Phillip Levine is an economist and a professor at Wellesley College. Despite those facts, a few years ago, Levine realized he couldn't figure out how much he was going to have to pay for his kids to go to college.

So he came up with a simple system to figure it out: a website called MyinTuition.

Today, 54 colleges and universities use Levine's site, and as of Monday morning, so do all four UMass undergraduate campuses.

UMass is the first multi-campus public university to participate in MyinTuition, and by doing so, it hopes to make it easier for students, parents and anyone else interested to find out the exact cost of attendance.

"Being able to include UMass is a huge advantage," Levine says. "The issue of providing better information of what college really costs is just as much an issue at public universities as it is at private universities, even given the vast differences in sticker prices."

The sticker price is not the real cost, he points out, as financial aid has to be factored in as well.

"What's important is what you actually have to pay," Levine says.

It's not just students and parents who need to understand the difference between the sticker price and the real price of college, though, but lawmakers too, says Levine.
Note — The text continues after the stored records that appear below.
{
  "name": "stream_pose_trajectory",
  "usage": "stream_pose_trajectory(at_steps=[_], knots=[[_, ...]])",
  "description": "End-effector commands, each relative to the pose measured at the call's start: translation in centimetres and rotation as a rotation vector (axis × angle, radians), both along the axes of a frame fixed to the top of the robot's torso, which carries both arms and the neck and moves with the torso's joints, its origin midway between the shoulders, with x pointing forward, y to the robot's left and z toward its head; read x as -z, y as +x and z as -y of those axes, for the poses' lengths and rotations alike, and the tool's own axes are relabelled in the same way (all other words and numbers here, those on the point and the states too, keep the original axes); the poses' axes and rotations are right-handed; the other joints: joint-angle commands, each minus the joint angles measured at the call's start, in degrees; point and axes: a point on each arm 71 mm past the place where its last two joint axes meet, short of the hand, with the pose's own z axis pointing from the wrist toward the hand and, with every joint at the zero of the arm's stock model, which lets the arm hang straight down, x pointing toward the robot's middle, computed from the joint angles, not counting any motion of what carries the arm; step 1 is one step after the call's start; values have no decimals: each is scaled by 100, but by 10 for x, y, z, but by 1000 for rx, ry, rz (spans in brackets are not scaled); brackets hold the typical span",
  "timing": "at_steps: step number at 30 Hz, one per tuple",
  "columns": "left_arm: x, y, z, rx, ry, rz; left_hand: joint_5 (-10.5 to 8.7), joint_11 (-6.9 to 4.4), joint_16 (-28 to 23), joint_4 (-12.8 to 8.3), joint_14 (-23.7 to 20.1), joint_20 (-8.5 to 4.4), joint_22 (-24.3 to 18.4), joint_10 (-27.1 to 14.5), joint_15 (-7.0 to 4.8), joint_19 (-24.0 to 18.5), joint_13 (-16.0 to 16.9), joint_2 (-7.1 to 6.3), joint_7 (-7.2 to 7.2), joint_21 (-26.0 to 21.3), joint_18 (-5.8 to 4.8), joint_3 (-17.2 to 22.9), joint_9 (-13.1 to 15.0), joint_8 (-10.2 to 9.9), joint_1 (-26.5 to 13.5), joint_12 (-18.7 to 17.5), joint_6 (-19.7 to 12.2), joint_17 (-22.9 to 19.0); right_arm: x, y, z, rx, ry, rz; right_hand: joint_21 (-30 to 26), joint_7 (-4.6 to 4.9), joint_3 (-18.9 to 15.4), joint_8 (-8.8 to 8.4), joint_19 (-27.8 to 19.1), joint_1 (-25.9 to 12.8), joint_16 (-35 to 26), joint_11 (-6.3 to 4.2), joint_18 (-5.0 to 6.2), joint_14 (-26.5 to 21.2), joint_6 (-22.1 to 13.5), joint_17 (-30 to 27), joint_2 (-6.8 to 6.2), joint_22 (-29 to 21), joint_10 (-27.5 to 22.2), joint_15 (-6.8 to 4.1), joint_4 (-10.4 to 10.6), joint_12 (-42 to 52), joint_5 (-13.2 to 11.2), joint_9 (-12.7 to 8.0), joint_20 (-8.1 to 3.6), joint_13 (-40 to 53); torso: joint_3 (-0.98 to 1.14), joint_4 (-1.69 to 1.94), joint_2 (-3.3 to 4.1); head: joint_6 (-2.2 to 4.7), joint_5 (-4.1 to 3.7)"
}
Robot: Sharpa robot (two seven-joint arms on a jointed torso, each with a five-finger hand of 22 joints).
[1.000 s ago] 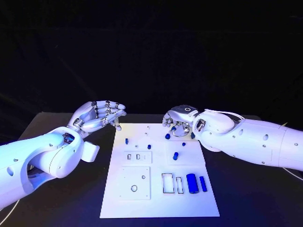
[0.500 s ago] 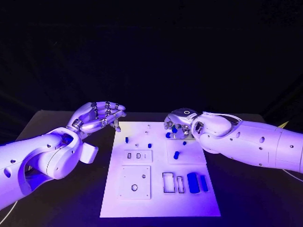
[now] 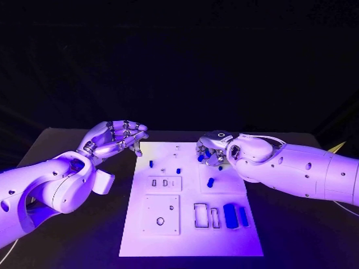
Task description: Assemble the parts on the task board
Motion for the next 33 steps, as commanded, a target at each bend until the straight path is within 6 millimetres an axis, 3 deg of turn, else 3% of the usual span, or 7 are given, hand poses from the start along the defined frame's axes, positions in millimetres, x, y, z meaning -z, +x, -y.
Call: stream_pose_trajectory(at_steps=[1, 11, 20, 33], knots=[[-2, -1, 2, 23, -6, 3, -9, 5, -11, 1, -36, 12, 6, -49, 2, -39, 4, 7, 279, 24, 20, 39, 9, -28, -55, -39, -33, -3, 2, 0, 0, 0, -15, -9, 82, 11, 60, -5, 80, 43, -31, -5, -55, 72, 43, 24, 94, 95, -9, -7, 11, 43, 45, 28, -8, 23, -2, 10, 27, 15, -3], [-1, 0, 1, 21, -5, 0, -9, 10, -22, 1, -52, 17, 16, -64, 7, -55, 2, 14, 282, 40, 20, 43, 12, -33, -60, -44, -43, -8, 0, -2, -2, -10, 12, 9, 396, -24, 395, 89, 260, 99, -58, -56, -123, 250, 250, 128, 302, 538, 162, -56, 66, 188, 49, 173, -57, 87, -4, 12, 65, 38, -11], [-1, 0, 0, 23, -3, -6, -11, 15, -36, -1, -71, 22, 26, -83, 13, -74, -1, 21, 286, 57, 21, 46, 15, -40, -64, -51, -56, -14, -2, -3, -2, -12, 44, 34, 741, -103, 569, 311, 436, 141, -98, -169, -202, 456, 482, 230, 553, 1037, 424, -141, 76, 348, -117, 436, -132, 168, -9, 25, 90, 47, -6], [0, 1, -1, 26, 1, -16, -12, 29, -67, -25, -103, 36, 51, -135, 25, -124, -10, 30, 298, 97, 23, 59, 20, -61, -48, -73, -95, -29, -8, -4, -6, 12, 94, 58, 802, -132, 541, 420, 461, 74, -143, -193, -216, 536, 496, 270, 604, 1126, 471, -163, 104, 367, -168, 596, -159, 187, -13, 25, 108, 91, 0]])
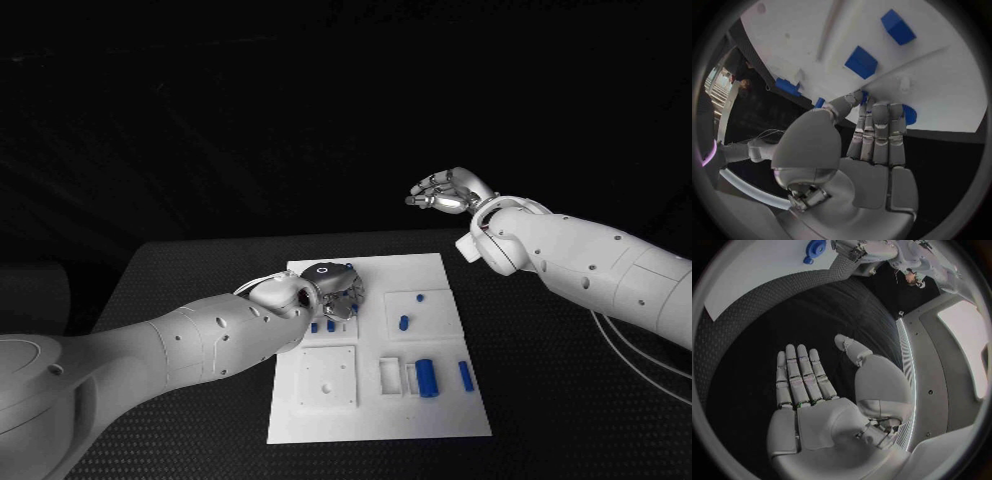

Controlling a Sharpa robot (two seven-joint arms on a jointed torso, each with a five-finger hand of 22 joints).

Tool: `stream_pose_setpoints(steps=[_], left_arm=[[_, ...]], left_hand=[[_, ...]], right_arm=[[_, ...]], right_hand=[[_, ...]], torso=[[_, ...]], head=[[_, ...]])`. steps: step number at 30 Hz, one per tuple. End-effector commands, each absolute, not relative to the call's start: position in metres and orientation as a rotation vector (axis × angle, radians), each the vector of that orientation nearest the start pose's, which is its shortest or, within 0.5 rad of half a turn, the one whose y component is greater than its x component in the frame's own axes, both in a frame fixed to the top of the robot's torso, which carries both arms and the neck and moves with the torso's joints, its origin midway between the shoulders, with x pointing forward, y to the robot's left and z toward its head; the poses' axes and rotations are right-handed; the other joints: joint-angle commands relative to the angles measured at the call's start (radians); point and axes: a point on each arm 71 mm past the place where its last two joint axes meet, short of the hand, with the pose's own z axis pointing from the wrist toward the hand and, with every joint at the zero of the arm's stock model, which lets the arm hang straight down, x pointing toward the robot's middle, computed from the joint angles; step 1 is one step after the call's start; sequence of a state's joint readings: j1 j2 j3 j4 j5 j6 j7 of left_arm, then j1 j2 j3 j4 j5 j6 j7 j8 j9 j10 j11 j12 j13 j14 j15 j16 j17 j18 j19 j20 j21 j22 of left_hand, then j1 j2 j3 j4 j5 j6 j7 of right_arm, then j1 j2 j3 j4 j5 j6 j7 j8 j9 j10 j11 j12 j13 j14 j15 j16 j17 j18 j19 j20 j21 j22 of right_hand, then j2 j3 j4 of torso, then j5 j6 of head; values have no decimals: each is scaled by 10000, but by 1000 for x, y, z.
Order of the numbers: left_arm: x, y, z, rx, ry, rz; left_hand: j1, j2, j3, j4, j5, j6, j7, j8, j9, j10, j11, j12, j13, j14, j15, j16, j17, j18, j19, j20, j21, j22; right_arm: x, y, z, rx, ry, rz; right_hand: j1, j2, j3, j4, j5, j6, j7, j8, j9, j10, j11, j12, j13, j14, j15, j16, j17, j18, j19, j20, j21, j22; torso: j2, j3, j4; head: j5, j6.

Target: Assemble the parts on the task board

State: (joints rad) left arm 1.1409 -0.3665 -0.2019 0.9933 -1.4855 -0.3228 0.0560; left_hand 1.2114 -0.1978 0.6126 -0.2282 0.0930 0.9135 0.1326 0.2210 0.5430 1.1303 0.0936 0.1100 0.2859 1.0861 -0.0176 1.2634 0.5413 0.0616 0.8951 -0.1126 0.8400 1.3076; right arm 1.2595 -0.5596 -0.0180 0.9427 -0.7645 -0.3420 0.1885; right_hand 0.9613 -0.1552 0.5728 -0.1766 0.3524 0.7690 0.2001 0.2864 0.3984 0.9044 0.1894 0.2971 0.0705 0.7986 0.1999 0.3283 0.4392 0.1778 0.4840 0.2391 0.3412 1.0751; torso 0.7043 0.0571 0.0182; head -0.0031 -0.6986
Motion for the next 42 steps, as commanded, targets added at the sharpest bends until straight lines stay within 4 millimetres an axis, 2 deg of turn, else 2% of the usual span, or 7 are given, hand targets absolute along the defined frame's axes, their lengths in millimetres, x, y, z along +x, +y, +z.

"What the tool gives you insight into is that the university meets 90% of demonstrated student need through financial aid," says Jeff Cournoyer, vice president of communications for UMass. "This, maybe for the first time, for anybody who wants to go on and play with it, gives you some insight into the what the breakdown is of student and family contribution and the other sources of aid."

The calculator comes up with some interesting results. Depending on how much a family makes, it can be cheaper to attend private college than it is to attend UMass.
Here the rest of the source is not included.